TRY IT
Would you repeat the listing below exactly, with no pictures in it?
***
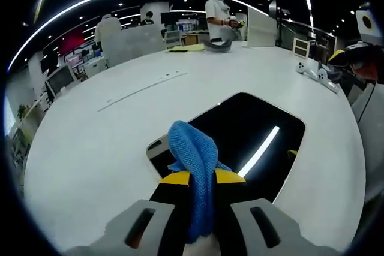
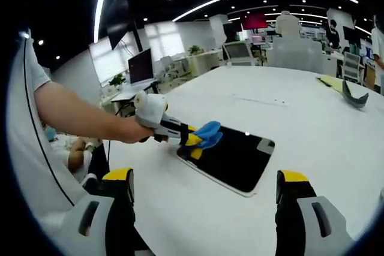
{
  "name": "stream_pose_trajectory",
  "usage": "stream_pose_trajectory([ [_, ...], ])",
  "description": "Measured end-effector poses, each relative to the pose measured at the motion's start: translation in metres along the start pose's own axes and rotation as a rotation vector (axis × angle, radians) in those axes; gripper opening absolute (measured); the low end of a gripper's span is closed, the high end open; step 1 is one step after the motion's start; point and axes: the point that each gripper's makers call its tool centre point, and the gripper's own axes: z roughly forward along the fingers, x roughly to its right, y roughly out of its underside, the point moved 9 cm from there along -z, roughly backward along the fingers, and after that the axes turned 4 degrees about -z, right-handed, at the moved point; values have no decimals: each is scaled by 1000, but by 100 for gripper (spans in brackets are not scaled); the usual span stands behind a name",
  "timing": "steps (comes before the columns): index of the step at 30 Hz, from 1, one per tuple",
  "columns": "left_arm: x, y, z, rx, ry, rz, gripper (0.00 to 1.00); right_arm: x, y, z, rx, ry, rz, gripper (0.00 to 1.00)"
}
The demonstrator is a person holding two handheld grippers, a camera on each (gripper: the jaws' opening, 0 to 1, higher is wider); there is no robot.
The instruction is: Wipe the mirror surface with the cleaning cloth until all visible marks leave the cleaned area.
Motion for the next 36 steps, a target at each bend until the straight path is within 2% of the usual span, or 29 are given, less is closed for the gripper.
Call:
stream_pose_trajectory([
  [36, -6, 3, -5, -9, -19, 3, 10, 2, 1, 0, 13, 7, 13, 99],
])
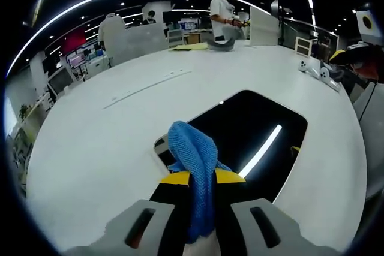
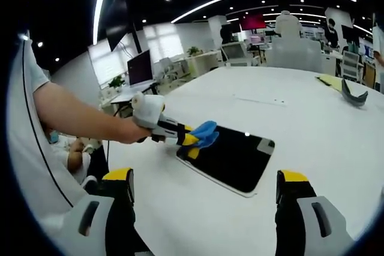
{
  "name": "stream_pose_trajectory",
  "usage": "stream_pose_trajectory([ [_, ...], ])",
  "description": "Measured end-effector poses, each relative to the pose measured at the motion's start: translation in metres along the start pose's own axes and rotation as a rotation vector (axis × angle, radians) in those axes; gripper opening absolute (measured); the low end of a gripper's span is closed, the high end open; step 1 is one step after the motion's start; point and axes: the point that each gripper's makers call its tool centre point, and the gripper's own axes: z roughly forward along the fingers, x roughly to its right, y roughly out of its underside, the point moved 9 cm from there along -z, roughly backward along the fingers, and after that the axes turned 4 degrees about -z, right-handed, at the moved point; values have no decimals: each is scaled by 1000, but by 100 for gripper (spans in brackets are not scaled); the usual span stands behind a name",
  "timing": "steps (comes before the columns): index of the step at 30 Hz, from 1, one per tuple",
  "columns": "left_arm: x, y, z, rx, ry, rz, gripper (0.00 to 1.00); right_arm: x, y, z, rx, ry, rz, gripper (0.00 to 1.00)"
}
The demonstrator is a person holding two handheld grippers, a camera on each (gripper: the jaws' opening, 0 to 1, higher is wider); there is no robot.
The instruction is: Wipe the mirror surface with the cleaning cloth until all visible marks leave the cleaned area.
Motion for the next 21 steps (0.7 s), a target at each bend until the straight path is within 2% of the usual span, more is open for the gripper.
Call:
stream_pose_trajectory([
  [14, -1, 2, -6, -20, -9, 1, 10, 8, -3, -9, 26, 21, 12, 99],
  [21, 2, 9, -14, -25, -23, -11, 10, 10, -5, -8, 39, 18, 14, 97],
])
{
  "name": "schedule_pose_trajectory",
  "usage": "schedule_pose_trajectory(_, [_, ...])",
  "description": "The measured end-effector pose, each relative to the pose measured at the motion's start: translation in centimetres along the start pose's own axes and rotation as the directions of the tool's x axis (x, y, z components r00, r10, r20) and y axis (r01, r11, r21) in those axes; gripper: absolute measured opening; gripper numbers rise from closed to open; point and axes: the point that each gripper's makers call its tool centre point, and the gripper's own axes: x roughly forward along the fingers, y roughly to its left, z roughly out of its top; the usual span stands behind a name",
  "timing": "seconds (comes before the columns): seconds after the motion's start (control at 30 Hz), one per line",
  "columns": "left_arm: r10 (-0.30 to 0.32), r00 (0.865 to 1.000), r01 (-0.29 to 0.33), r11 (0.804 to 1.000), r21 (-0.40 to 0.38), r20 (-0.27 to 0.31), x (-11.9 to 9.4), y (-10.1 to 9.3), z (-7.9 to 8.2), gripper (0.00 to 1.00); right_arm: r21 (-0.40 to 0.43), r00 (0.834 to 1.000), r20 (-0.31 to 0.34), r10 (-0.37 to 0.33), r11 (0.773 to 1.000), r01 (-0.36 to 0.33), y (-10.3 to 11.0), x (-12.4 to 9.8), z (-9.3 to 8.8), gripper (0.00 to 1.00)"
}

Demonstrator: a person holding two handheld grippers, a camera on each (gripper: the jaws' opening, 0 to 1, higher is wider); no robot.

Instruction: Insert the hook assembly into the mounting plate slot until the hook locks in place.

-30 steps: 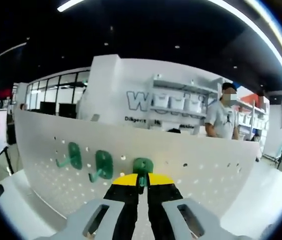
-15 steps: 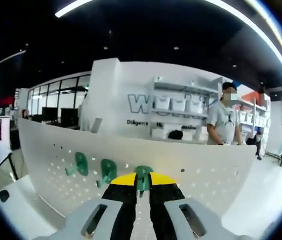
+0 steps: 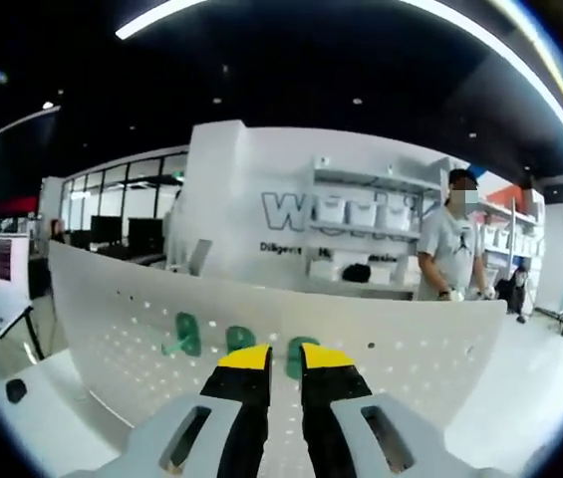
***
RESPONSE TO THIS TASK
{
  "name": "stream_pose_trajectory",
  "usage": "stream_pose_trajectory([ [_, ...], ])",
  "description": "Measured end-effector poses, each relative to the pose measured at the motion's start: translation in metres along the start pose's own axes and rotation as a rotation vector (axis × angle, radians) in those axes; gripper opening absolute (measured); the low end of a gripper's span is closed, the high end open; step 1 is one step after the motion's start; point and axes: the point that each gripper's makers call its tool centre point, and the gripper's own axes: z roughly forward along the fingers, x roughly to its right, y roughly out of its underside, the point moved 9 cm from there along -z, roughly backward along the fingers, and after that the axes turned 4 degrees about -z, right-handed, at the moved point; values have no decimals: each is scaled by 1000, but by 100 for gripper (spans in brackets are not scaled); the usual span stands behind a name",
  "timing": "steps (comes before the columns): index of the step at 30 Hz, from 1, one per tuple",
  "columns": "left_arm: x, y, z, rx, ry, rz, gripper (0.00 to 1.00); right_arm: x, y, z, rx, ry, rz, gripper (0.00 to 1.00)"
}
The demonstrator is a person holding two handheld grippers, a camera on each (gripper: the jaws' opening, 0 to 1, higher is wider); there is no robot.
The instruction is: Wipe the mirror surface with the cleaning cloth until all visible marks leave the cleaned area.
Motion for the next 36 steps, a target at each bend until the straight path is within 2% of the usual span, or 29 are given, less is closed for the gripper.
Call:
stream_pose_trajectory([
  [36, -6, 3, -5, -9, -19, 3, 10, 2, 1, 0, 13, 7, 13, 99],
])
{
  "name": "stream_pose_trajectory",
  "usage": "stream_pose_trajectory([ [_, ...], ])",
  "description": "Measured end-effector poses, each relative to the pose measured at the motion's start: translation in metres along the start pose's own axes and rotation as a rotation vector (axis × angle, radians) in those axes; gripper opening absolute (measured); the low end of a gripper's span is closed, the high end open; step 1 is one step after the motion's start; point and axes: the point that each gripper's makers call its tool centre point, and the gripper's own axes: z roughly forward along the fingers, x roughly to its right, y roughly out of its underside, the point moved 9 cm from there along -z, roughly backward along the fingers, and after that the axes turned 4 degrees about -z, right-handed, at the moved point; values have no decimals: each is scaled by 1000, but by 100 for gripper (spans in brackets are not scaled); the usual span stands behind a name",
  "timing": "steps (comes before the columns): index of the step at 30 Hz, from 1, one per tuple",
  "columns": "left_arm: x, y, z, rx, ry, rz, gripper (0.00 to 1.00); right_arm: x, y, z, rx, ry, rz, gripper (0.00 to 1.00)"
}
The demonstrator is a person holding two handheld grippers, a camera on each (gripper: the jaws' opening, 0 to 1, higher is wider); there is no robot.
The instruction is: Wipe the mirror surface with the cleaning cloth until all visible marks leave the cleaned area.
Motion for the next 21 steps (0.7 s), a target at each bend until the straight path is within 2% of the usual span, more is open for the gripper.
Call:
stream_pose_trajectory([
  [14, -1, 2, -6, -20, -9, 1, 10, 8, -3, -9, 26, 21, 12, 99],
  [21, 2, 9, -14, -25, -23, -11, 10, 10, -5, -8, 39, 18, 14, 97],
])
{
  "name": "schedule_pose_trajectory",
  "usage": "schedule_pose_trajectory(_, [_, ...])",
  "description": "The measured end-effector pose, each relative to the pose measured at the motion's start: translation in centimetres along the start pose's own axes and rotation as the directions of the tool's x axis (x, y, z components r00, r10, r20) and y axis (r01, r11, r21) in those axes; gripper: absolute measured opening; gripper numbers rise from closed to open; point and axes: the point that each gripper's makers call its tool centre point, and the gripper's own axes: x roughly forward along the fingers, y roughly to its left, z roughly out of its top; the usual span stands behind a name",
  "timing": "seconds (comes before the columns): seconds after the motion's start (control at 30 Hz), one per line",
  "columns": "left_arm: r10 (-0.30 to 0.32), r00 (0.865 to 1.000), r01 (-0.29 to 0.33), r11 (0.804 to 1.000), r21 (-0.40 to 0.38), r20 (-0.27 to 0.31), x (-11.9 to 9.4), y (-10.1 to 9.3), z (-7.9 to 8.2), gripper (0.00 to 1.00); right_arm: r21 (-0.40 to 0.43), r00 (0.834 to 1.000), r20 (-0.31 to 0.34), r10 (-0.37 to 0.33), r11 (0.773 to 1.000), r01 (-0.36 to 0.33), y (-10.3 to 11.0), x (-12.4 to 9.8), z (-9.3 to 8.8), gripper (0.00 to 1.00)"
}

Demonstrator: a person holding two handheld grippers, a camera on each (gripper: the jaws' opening, 0 to 1, higher is wider); no robot.

Instruction: Insert the hook assembly into the mounting plate slot until the hook locks in place.

-30 steps: 
-15 steps: 
+0 steps: 

This is the complete answer.